3 In the meantime, on 2 December 2003, Projector applied to discharge the injunction. The matter was heard before Belinda Ang Saw Ean J on 19 May 2004: see Marubeni International Petroleum (S) Pte Ltd v Projector SA
(a) the injunction be discharged on the condition that the cash deposits in the South Korean court be retained to abide the outcome of the proceedings in Korea;
(b) Projector’s prayers in relation to damages and costs be reserved to the trial judge; and
(c) each party be given a general liberty to apply in connection with the orders made.
4 Projector was dissatisfied with the above orders and filed a notice of appeal on 18 June 2004. The notice stated that the appeal was against such part only of the decision as reserved the questions of an inquiry into damages and costs to the trial judge. On 6 July 2004, however, Projector filed an application before the Court of Appeal for liberty to amend its notice of appeal to include an appeal against that part of Ang J’s orders which imposed the condition that the cash deposit be retained in the South Korean court pending the outcome of those proceedings. This was the application that was placed before Woo J for hearing pursuant to s 36(1) of the Act.

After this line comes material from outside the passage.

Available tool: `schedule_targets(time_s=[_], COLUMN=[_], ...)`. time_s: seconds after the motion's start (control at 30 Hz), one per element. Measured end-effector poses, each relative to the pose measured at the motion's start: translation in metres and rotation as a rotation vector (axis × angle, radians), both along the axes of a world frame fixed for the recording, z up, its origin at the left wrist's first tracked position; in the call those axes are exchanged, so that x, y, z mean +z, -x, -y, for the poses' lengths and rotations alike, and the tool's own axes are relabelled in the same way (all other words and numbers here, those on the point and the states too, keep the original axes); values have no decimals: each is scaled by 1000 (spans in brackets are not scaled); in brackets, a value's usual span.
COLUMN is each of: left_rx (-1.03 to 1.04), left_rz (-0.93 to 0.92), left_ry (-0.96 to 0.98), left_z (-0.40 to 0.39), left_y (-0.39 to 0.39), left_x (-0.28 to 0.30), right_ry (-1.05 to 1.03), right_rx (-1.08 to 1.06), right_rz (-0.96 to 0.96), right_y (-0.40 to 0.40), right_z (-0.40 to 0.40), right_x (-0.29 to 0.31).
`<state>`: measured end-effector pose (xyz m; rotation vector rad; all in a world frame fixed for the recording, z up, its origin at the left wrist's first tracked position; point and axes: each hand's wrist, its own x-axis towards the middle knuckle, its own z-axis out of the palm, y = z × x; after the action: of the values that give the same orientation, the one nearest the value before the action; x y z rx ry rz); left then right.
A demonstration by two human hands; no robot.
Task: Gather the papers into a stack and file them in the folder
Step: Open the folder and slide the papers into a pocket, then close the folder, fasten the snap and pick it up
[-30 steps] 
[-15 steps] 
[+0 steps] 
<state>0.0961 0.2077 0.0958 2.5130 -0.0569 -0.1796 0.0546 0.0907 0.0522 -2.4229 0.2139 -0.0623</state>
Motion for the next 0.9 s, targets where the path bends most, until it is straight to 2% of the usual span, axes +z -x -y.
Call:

5 Woo J dismissed the application with costs. He noted that the decision of this court in Leong Mei Chuan v Chan Teck Hock David
6 Woo J then pointed out that in the two affidavits of Mr Govind Asokan, a partner in the local firm of solicitors representing Projector, there was a contradiction in the explanation given as to why the appeal against the condition was initially not included in the Notice of Appeal. He found that in the first affidavit the reason given was that there was “miscommunication within [the] firm”, but in the second affidavit, the reason was that there was a “miscommunication in the taking of instructions from clients who [were] overseas”. It turned out that Projector’s solicitors were taking instructions from English solicitors in Singapore so the statement in the second affidavit was inaccurate. The judge found that there was, in reality, no miscommunication. It seemed to him that a deliberate decision had been taken with the benefit of advice from solicitors with regard to the contents of the notice of appeal. In view of these circumstances and the lack of candour in the supporting affidavits, Woo J dismissed the application.
7 We allowed Projector’s application and set aside the order made on 16 July 2004 by Woo J. We then granted Projector leave to amend its notice of appeal by adding an appeal against the condition imposed in relation to the cash deposits. We now give our reasons for this decision.
The applicable principles
8 The only local case that deals with the issue of amendment of a notice of appeal is the Leong Mei Chuan decision. This court held (per L P Thean JA at [15]) that the stringent standards required in an application for extension of time to file an appeal are not absolute and applicable to all cases where an extension of time is sought. The resolution of problems like an application for leave to amend a notice of appeal cannot be governed by a single universally applicable rule of thumb. A rigid, mechanistic approach would be inappropriate. The court, therefore, was stating that in certain areas of procedural default, the barrier to correcting such defaults should not be raised too high. This is clear from the way that the decision was arrived at. In the course of his judgment, L P Thean JA quoted extensively from the “salutary observations” made in the English Court of Appeal case of Costellow v Somerset County Council [1993] 1 All ER 952. One of the passages cited was the following portion of the judgment of Sir Thomas Bingham MR (at 960):
Save in special or exceptional circumstances, it can rarely be appropriate, on an overall assessment of what justice requires, to deny the plaintiff an extension [of time to file the statement of claim] (where the denial will stifle his action) because of a procedural default which, even if unjustifiable, has caused the defendant no prejudice for which he cannot be compensated by an award of costs. In short, an application under O 3 r 5 should ordinarily be granted where the overall justice of the case requires that the action be allowed to proceed.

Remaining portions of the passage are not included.